WHAT YOU ARE ASKED TO DO: Copy every line of the data that includes the string "printed".

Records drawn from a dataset
----

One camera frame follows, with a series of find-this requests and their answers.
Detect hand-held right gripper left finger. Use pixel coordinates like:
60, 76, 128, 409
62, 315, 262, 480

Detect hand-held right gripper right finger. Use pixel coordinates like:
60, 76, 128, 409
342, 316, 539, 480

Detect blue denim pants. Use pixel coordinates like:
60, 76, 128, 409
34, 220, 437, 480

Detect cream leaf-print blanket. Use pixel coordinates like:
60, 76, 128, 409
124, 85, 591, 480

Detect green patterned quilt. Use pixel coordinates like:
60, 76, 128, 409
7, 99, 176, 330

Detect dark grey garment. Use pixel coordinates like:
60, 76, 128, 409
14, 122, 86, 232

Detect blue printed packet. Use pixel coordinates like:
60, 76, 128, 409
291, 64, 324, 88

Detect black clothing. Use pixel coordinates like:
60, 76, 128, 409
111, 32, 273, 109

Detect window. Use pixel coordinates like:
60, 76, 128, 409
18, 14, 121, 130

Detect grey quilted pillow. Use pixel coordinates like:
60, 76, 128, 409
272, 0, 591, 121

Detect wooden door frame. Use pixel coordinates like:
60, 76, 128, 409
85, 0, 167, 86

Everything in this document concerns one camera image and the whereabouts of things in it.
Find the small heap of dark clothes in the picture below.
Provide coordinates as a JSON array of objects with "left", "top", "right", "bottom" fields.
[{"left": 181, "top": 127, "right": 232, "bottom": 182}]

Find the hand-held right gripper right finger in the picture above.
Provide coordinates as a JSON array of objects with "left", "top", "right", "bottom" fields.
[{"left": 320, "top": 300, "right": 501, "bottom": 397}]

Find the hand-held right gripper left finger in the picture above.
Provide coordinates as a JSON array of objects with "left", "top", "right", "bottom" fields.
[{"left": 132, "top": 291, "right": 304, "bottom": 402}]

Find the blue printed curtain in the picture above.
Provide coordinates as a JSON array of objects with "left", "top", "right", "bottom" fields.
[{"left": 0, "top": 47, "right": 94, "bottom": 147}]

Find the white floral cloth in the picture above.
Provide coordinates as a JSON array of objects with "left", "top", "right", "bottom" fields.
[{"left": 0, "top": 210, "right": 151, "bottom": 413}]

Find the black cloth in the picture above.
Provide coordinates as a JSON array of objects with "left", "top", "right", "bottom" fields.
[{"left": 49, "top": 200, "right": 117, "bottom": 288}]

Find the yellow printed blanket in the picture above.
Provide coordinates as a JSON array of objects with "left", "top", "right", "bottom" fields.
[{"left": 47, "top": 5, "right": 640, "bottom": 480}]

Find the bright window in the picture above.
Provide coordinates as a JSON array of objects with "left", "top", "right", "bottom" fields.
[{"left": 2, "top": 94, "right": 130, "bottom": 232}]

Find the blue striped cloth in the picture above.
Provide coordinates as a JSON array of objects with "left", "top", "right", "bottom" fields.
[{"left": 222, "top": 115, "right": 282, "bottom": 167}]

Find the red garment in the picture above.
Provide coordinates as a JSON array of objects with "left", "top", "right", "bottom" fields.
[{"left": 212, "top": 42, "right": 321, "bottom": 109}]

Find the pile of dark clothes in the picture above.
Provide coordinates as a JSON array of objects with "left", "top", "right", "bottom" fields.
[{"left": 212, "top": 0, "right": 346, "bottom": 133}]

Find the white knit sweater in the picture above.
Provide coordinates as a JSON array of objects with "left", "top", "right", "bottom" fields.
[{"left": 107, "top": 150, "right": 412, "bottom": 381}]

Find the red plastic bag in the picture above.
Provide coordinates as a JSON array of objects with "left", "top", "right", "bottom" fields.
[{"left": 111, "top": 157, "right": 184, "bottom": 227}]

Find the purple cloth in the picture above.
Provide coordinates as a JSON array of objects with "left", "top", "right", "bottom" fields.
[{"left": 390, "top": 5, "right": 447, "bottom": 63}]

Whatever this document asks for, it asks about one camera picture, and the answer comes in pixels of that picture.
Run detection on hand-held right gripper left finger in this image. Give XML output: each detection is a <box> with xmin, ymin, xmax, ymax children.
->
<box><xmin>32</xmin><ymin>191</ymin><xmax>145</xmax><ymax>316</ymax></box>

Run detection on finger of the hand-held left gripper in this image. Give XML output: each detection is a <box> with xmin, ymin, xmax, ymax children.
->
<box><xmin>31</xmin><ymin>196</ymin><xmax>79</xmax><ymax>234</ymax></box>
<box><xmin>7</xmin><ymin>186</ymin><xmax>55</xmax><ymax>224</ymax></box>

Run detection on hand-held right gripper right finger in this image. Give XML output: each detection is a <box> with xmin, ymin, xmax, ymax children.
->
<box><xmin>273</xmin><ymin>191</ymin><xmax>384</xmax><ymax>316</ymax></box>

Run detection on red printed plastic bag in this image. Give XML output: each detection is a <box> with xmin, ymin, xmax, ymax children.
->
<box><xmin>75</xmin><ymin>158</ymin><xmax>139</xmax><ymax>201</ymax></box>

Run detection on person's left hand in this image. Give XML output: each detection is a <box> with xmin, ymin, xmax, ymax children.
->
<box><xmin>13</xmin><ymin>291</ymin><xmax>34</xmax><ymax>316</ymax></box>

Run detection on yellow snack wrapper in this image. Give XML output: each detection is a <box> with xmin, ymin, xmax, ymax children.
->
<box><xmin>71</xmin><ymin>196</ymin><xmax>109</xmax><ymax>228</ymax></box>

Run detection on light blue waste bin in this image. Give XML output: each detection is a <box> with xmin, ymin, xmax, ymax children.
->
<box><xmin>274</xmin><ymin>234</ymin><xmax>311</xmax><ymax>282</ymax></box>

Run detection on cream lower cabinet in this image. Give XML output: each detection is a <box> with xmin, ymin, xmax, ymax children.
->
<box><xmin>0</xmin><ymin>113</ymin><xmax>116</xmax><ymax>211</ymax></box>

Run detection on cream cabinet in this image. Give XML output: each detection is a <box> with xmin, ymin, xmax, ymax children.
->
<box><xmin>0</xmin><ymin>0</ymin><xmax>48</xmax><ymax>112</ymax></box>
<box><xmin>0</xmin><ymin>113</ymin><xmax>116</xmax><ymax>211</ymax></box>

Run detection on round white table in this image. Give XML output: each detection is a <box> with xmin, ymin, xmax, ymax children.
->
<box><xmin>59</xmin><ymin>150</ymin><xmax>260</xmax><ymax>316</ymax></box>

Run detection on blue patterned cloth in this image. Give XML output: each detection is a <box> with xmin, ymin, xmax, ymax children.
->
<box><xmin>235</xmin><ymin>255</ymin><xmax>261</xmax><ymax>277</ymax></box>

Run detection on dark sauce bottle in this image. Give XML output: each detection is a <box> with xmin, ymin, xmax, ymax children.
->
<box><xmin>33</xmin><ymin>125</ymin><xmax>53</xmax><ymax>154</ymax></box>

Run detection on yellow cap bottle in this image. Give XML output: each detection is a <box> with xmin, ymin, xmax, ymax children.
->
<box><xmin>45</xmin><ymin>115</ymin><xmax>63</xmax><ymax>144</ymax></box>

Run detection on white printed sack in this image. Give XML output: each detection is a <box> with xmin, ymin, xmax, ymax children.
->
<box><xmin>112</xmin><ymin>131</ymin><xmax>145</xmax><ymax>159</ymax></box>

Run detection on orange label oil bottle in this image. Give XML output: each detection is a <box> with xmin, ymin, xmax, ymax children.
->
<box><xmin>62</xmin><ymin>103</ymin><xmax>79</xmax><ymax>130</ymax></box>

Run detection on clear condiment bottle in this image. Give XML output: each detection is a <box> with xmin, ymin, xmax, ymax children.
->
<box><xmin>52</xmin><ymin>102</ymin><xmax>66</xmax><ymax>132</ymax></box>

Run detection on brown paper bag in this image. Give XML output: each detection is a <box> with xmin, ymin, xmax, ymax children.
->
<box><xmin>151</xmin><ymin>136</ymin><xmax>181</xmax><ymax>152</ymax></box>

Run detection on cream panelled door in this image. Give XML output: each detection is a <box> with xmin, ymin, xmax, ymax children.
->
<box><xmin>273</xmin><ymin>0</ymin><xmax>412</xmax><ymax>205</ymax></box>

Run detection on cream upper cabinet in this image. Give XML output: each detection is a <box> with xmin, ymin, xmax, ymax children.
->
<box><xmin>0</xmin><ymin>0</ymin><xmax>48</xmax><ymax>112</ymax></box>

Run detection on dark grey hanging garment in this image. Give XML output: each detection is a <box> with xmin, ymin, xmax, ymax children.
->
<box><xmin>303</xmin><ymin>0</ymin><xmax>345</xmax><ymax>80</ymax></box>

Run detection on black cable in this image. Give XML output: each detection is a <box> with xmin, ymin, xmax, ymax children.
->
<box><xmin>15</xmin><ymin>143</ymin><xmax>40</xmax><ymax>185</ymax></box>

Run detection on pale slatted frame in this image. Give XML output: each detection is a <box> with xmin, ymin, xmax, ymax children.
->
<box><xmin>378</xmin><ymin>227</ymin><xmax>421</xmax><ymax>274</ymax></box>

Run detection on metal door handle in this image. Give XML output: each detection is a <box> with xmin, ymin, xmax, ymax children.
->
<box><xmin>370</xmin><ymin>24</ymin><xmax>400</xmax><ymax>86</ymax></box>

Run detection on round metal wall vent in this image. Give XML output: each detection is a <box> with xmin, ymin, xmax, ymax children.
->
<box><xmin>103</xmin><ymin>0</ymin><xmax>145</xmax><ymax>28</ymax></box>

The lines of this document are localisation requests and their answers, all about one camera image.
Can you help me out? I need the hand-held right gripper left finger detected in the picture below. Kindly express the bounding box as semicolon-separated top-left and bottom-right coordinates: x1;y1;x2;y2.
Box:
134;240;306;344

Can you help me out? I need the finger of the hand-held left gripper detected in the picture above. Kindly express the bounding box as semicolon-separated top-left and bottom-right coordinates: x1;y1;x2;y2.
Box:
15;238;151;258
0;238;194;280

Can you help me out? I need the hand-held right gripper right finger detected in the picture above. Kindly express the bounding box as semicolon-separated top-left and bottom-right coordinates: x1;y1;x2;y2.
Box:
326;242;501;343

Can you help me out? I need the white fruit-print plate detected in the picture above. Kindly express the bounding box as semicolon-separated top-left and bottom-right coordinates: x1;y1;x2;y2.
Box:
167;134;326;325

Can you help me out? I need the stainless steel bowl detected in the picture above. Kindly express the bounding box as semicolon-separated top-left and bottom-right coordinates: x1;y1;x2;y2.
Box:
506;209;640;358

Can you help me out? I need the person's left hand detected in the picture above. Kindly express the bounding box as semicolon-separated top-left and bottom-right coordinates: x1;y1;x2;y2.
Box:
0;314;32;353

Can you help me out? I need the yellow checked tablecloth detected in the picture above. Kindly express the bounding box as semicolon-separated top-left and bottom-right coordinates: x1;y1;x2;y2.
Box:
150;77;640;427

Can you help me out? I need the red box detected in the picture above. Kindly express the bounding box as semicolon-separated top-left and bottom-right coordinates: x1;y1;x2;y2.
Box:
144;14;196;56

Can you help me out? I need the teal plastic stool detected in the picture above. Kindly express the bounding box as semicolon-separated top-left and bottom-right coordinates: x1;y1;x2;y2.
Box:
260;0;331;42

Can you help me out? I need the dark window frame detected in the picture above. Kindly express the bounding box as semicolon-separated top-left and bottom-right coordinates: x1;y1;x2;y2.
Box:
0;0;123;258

----

ANSWER FOR THIS EXERCISE:
Detect blue printed packet. Use pixel coordinates like:
Find the blue printed curtain in the picture above.
Find the yellow printed blanket in the picture above.
Run detection on red printed plastic bag in this image. Give XML output: each detection is a <box> with xmin, ymin, xmax, ymax children.
Run detection on white printed sack in this image. Give XML output: each detection is a <box> with xmin, ymin, xmax, ymax children.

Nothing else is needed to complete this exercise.